--- Activity ---
Repeat the data in full. Every line must match.

-- Information shown follows --

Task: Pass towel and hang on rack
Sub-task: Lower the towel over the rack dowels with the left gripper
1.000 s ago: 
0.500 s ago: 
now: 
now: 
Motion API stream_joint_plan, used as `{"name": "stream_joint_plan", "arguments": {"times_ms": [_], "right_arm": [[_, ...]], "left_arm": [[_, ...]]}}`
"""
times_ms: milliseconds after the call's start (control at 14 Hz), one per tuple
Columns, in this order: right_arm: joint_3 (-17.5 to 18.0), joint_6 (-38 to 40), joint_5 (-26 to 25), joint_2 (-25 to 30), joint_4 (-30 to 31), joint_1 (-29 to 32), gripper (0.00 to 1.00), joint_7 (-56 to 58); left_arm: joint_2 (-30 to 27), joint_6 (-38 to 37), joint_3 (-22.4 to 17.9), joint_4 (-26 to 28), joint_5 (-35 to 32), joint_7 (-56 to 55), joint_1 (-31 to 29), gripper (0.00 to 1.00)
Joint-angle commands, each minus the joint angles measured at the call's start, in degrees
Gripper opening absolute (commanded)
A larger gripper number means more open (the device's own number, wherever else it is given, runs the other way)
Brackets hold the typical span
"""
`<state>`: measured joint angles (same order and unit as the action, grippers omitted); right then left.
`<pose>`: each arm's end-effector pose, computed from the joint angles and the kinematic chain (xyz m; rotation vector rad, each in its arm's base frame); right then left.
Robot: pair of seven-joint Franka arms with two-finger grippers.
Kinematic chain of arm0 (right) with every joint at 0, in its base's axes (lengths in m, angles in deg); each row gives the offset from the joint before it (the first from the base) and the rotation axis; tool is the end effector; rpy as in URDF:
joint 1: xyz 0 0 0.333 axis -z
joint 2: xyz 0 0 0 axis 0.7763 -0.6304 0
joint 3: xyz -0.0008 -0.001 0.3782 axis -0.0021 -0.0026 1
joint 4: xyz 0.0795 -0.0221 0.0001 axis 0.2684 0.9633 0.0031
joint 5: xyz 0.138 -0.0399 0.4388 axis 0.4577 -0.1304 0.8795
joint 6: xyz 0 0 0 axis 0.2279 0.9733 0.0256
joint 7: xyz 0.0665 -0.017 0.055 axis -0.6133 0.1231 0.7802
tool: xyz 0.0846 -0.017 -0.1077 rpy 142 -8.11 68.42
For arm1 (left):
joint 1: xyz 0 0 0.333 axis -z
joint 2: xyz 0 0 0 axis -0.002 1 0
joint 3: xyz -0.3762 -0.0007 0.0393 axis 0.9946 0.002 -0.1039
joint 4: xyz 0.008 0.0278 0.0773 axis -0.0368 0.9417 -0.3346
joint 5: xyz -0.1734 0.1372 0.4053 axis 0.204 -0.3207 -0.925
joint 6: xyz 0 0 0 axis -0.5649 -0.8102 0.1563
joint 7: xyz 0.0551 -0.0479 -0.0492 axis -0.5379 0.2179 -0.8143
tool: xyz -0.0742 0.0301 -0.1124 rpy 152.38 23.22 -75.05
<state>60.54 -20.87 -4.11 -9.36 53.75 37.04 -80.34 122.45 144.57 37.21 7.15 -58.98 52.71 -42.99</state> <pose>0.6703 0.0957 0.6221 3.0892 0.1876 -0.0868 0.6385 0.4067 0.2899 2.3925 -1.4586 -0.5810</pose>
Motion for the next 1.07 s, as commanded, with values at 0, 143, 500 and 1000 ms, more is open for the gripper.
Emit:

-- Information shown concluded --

--- Result of the exercise ---
Task: Pass towel and hang on rack
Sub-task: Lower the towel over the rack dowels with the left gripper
1.000 s ago: 
0.500 s ago: 
now: 
now: 
Motion API stream_joint_plan, used as `{"name": "stream_joint_plan", "arguments": {"times_ms": [_], "right_arm": [[_, ...]], "left_arm": [[_, ...]]}}`
"""
times_ms: milliseconds after the call's start (control at 14 Hz), one per tuple
Columns, in this order: right_arm: joint_3 (-17.5 to 18.0), joint_6 (-38 to 40), joint_5 (-26 to 25), joint_2 (-25 to 30), joint_4 (-30 to 31), joint_1 (-29 to 32), gripper (0.00 to 1.00), joint_7 (-56 to 58); left_arm: joint_2 (-30 to 27), joint_6 (-38 to 37), joint_3 (-22.4 to 17.9), joint_4 (-26 to 28), joint_5 (-35 to 32), joint_7 (-56 to 55), joint_1 (-31 to 29), gripper (0.00 to 1.00)
Joint-angle commands, each minus the joint angles measured at the call's start, in degrees
Gripper opening absolute (commanded)
A larger gripper number means more open (the device's own number, wherever else it is given, runs the other way)
Brackets hold the typical span
"""
`<state>`: measured joint angles (same order and unit as the action, grippers omitted); right then left.
`<pose>`: each arm's end-effector pose, computed from the joint angles and the kinematic chain (xyz m; rotation vector rad, each in its arm's base frame); right then left.
Robot: pair of seven-joint Franka arms with two-finger grippers.
Kinematic chain of arm0 (right) with every joint at 0, in its base's axes (lengths in m, angles in deg); each row gives the offset from the joint before it (the first from the base) and the rotation axis; tool is the end effector; rpy as in URDF:
joint 1: xyz 0 0 0.333 axis -z
joint 2: xyz 0 0 0 axis 0.7763 -0.6304 0
joint 3: xyz -0.0008 -0.001 0.3782 axis -0.0021 -0.0026 1
joint 4: xyz 0.0795 -0.0221 0.0001 axis 0.2684 0.9633 0.0031
joint 5: xyz 0.138 -0.0399 0.4388 axis 0.4577 -0.1304 0.8795
joint 6: xyz 0 0 0 axis 0.2279 0.9733 0.0256
joint 7: xyz 0.0665 -0.017 0.055 axis -0.6133 0.1231 0.7802
tool: xyz 0.0846 -0.017 -0.1077 rpy 142 -8.11 68.42
For arm1 (left):
joint 1: xyz 0 0 0.333 axis -z
joint 2: xyz 0 0 0 axis -0.002 1 0
joint 3: xyz -0.3762 -0.0007 0.0393 axis 0.9946 0.002 -0.1039
joint 4: xyz 0.008 0.0278 0.0773 axis -0.0368 0.9417 -0.3346
joint 5: xyz -0.1734 0.1372 0.4053 axis 0.204 -0.3207 -0.925
joint 6: xyz 0 0 0 axis -0.5649 -0.8102 0.1563
joint 7: xyz 0.0551 -0.0479 -0.0492 axis -0.5379 0.2179 -0.8143
tool: xyz -0.0742 0.0301 -0.1124 rpy 152.38 23.22 -75.05
<state>60.54 -20.87 -4.11 -9.36 53.75 37.04 -80.34 122.45 144.57 37.21 7.15 -58.98 52.71 -42.99</state> <pose>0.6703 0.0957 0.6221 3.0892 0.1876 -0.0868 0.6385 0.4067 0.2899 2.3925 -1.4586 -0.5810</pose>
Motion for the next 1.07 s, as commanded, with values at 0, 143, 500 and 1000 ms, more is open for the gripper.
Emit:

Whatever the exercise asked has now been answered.